Which might be the biggest surprise of Tomorrow We Disappear, that Goldblum and Weber don’t spoon feed their viewers black-and-white perspectives on their subject matter. The Indian government wants to dismantle Kathputli and install a shopping center and high rises on the land—in a Hollywood film, the developers would be mean-mugging scoundrels, Kathputli’s artists would be scrappy, heroic underdogs, and, in the end, commerce would hit a brick wall comprised of people united to stop industry’s grinding wheels. In Goldblum’s and Weber’s film, those developers are still pretty goddamn scummy—you get the sense that the lead on the project wears sunglasses just to cover up dollar signs floating in his pupils—but when the people come together, they tend to bicker and squabble. What’s really best for Kathputli?

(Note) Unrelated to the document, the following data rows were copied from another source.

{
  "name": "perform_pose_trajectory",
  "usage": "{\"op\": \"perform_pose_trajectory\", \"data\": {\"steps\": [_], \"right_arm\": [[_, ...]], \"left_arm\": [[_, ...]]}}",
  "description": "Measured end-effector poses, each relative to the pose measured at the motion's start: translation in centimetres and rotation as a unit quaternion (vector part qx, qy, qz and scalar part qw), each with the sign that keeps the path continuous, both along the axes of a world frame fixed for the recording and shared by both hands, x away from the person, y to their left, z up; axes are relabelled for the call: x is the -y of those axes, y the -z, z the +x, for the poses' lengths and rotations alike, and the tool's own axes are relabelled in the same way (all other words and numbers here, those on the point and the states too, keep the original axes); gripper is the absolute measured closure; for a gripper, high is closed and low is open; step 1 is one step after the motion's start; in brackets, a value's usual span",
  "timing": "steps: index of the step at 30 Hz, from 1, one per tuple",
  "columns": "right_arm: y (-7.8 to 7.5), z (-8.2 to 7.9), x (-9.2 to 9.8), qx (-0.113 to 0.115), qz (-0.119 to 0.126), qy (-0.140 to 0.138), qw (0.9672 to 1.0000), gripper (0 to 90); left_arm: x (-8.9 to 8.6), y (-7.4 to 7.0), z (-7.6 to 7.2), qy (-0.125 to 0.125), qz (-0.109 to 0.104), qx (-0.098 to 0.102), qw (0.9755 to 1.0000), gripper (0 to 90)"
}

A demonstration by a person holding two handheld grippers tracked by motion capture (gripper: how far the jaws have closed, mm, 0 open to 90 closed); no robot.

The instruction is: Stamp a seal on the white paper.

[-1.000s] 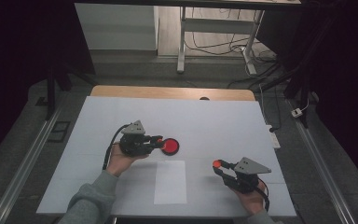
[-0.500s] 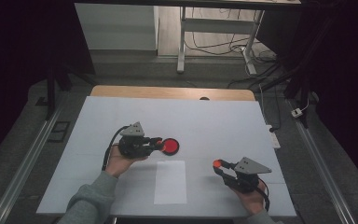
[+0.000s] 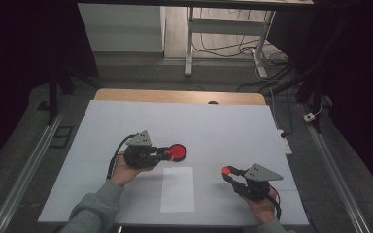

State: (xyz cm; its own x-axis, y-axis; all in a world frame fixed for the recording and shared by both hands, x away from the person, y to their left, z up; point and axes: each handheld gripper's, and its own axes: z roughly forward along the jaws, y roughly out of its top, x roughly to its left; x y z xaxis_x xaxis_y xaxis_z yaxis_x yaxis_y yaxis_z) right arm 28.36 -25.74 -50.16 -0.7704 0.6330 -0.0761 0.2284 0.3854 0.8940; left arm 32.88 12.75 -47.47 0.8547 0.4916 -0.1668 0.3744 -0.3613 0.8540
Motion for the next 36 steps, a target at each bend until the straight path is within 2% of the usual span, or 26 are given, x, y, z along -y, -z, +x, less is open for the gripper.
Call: {"op": "perform_pose_trajectory", "data": {"steps": [7, 27, 36], "right_arm": [[0.1, 0.1, 0.0, 0.0, 0.0, 0.0, 1.0, 65.0], [0.1, 0.1, 0.0, -0.001, -0.002, 0.001, 1.0, 65.0], [0.1, 0.0, 0.0, -0.001, -0.005, 0.003, 1.0, 65.0]], "left_arm": [[0.6, 0.4, -0.2, 0.015, 0.008, -0.001, 0.9998, 72.3], [1.9, 0.5, -1.1, 0.033, 0.021, -0.006, 0.9992, 72.2], [2.0, 0.6, -1.5, 0.033, 0.02, -0.01, 0.9992, 72.3]]}}
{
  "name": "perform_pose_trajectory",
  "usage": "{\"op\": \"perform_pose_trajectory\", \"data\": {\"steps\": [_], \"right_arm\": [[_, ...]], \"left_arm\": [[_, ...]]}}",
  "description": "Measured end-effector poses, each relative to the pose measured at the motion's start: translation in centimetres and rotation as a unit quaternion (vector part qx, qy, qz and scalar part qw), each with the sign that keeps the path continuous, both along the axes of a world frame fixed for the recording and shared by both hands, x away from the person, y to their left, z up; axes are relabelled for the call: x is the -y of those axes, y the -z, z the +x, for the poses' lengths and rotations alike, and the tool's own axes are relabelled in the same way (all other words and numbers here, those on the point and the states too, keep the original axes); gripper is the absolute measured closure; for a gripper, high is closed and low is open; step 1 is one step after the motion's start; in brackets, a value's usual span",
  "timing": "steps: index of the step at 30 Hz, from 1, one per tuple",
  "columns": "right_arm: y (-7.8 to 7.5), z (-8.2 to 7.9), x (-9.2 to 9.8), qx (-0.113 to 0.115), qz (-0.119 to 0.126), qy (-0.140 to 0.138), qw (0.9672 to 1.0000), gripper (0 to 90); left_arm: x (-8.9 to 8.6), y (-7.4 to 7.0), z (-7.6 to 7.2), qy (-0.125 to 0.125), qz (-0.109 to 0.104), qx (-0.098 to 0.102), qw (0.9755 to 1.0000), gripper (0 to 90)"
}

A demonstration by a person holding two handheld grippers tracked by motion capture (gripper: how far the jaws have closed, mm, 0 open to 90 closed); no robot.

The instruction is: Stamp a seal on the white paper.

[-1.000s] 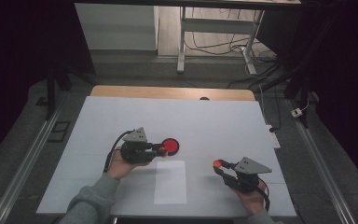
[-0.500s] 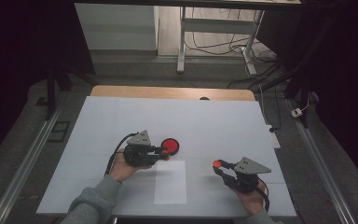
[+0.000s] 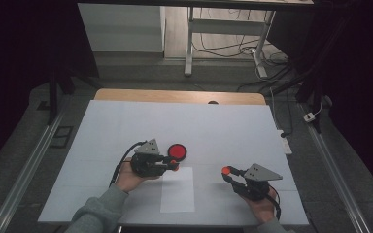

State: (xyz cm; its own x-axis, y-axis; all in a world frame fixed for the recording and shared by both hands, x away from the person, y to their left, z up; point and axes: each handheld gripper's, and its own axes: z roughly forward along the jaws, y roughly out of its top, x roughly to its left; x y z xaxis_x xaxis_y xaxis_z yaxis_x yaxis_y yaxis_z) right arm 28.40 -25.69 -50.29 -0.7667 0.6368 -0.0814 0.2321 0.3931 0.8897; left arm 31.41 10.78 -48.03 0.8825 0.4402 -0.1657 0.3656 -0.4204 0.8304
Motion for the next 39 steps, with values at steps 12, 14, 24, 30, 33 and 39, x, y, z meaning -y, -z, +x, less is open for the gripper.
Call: {"op": "perform_pose_trajectory", "data": {"steps": [12, 14, 24, 30, 33, 39], "right_arm": [[0.0, 0.0, 0.0, -0.001, 0.003, -0.003, 1.0, 65.0], [0.0, 0.0, 0.0, -0.001, 0.003, -0.003, 1.0, 65.0], [0.1, 0.1, 0.0, -0.002, 0.001, -0.002, 1.0, 65.0], [0.1, 0.0, 0.1, -0.002, 0.001, -0.003, 1.0, 65.0], [0.1, 0.1, 0.1, -0.001, 0.002, -0.004, 1.0, 65.0], [0.1, 0.0, 0.0, -0.002, 0.0, -0.006, 1.0, 65.0]], "left_arm": [[0.1, 0.2, -0.9, 0.014, -0.003, -0.005, 0.9999, 72.3], [0.2, 0.4, -1.1, 0.016, 0.0, -0.007, 0.9998, 72.3], [0.8, 0.9, -1.3, 0.026, 0.007, -0.01, 0.9996, 72.3], [1.0, 1.4, -1.5, 0.028, 0.013, -0.012, 0.9994, 72.3], [1.1, 1.7, -1.6, 0.029, 0.017, -0.016, 0.9993, 72.3], [1.4, 2.1, -1.6, 0.033, 0.024, -0.017, 0.999, 72.3]]}}
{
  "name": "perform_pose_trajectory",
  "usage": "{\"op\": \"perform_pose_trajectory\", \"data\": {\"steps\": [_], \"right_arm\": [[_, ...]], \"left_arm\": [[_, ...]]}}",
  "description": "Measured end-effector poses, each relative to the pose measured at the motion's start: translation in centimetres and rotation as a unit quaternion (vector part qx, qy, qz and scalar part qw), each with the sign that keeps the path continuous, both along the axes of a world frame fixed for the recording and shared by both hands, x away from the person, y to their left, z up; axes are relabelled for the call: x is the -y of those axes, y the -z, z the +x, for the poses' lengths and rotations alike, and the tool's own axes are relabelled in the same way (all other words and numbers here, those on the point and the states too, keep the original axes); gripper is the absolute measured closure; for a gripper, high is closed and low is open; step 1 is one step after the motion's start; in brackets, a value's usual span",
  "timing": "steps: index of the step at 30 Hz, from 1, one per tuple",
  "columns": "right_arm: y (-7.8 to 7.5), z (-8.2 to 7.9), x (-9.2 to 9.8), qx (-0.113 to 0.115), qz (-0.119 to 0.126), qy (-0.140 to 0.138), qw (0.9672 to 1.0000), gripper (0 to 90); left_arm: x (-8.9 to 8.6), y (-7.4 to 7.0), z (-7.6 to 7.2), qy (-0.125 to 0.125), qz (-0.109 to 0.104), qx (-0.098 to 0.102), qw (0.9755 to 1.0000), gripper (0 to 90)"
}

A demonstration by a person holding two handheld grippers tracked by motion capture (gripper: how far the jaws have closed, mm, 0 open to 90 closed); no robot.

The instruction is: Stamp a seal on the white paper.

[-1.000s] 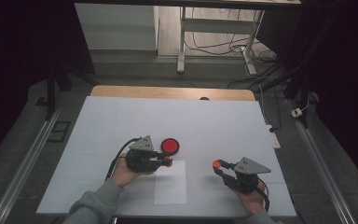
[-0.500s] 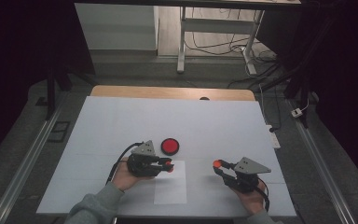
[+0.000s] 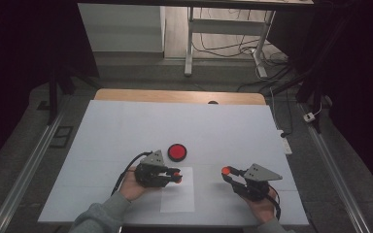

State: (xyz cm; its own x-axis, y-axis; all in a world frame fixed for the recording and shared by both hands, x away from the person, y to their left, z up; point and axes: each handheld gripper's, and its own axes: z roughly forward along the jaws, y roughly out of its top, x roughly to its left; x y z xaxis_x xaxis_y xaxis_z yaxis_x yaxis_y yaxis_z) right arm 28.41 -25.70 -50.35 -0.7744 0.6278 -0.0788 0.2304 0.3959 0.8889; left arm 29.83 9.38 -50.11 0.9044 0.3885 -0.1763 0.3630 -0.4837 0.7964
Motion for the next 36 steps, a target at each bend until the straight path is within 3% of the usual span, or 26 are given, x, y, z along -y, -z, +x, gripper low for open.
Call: {"op": "perform_pose_trajectory", "data": {"steps": [15, 36], "right_arm": [[0.1, 0.0, -0.1, -0.001, -0.002, 0.0, 1.0, 65.0], [0.2, 0.0, -0.1, -0.002, -0.003, -0.002, 1.0, 65.0]], "left_arm": [[0.8, 1.6, 0.0, -0.002, 0.024, -0.006, 0.9997, 72.3], [1.2, 2.5, 0.0, -0.007, 0.043, 0.003, 0.999, 72.3]]}}
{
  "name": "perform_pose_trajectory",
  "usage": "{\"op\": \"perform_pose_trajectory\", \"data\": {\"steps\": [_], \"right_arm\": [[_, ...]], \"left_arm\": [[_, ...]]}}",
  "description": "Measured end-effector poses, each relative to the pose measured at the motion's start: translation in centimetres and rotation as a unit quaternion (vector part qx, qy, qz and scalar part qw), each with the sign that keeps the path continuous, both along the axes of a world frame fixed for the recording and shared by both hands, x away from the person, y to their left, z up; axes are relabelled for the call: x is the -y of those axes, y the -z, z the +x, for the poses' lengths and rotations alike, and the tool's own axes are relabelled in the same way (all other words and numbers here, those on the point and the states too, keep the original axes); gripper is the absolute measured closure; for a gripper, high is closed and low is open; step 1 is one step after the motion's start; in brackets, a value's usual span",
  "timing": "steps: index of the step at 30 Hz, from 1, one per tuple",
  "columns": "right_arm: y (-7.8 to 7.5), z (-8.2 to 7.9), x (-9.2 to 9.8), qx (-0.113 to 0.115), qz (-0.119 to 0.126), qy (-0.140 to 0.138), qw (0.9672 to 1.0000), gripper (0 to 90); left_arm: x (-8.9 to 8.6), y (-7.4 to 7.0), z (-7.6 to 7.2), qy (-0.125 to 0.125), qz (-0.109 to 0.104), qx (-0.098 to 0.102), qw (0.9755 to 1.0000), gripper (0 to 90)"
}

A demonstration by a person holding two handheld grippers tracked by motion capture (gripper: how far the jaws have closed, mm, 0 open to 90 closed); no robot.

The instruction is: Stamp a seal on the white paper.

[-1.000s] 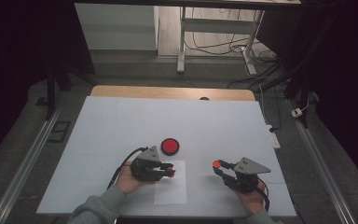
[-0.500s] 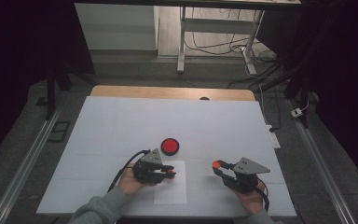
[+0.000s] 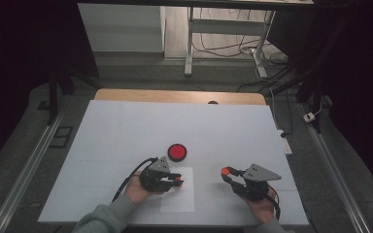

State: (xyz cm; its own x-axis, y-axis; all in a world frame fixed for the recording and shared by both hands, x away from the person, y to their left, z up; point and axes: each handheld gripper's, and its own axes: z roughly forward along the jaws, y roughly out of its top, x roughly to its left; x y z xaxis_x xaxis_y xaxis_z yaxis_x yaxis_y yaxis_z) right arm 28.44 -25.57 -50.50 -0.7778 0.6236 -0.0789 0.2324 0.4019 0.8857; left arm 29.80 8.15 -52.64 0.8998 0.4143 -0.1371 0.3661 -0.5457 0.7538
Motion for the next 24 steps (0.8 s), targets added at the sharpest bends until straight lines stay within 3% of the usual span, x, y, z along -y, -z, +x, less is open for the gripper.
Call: {"op": "perform_pose_trajectory", "data": {"steps": [24], "right_arm": [[-0.01, -0.02, 0.03, 0.001, 0.0, 0.001, 1.0, 65.0]], "left_arm": [[0.29, 0.67, -0.41, -0.001, 0.017, 0.023, 0.9996, 72.3]]}}
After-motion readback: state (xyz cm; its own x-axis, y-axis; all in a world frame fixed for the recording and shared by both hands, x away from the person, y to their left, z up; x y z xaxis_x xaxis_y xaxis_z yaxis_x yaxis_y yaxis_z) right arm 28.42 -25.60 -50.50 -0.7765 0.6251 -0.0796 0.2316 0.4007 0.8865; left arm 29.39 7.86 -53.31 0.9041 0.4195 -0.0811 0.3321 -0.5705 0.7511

Puran believes that Kathputli must be preserved so as to preserve their art and their history. We’re tempted to take his side in all bouts with his friends and neighbors: He’s a charmer, a man with a big belly and a bigger smile whose infectious, scratchy chuckle could disarm a hostage standoff. Rehman, Puran’s childhood pal, is more of a fatalist. “Whatever has life in it will die with time. This is fate,” he muses. Young Maya has the most pragmatic view, thinking that maybe by signing on with the developer and letting them raise posh skyscraping condos, Kathputli is making progress. The world moves fast; Kathputli has to keep up.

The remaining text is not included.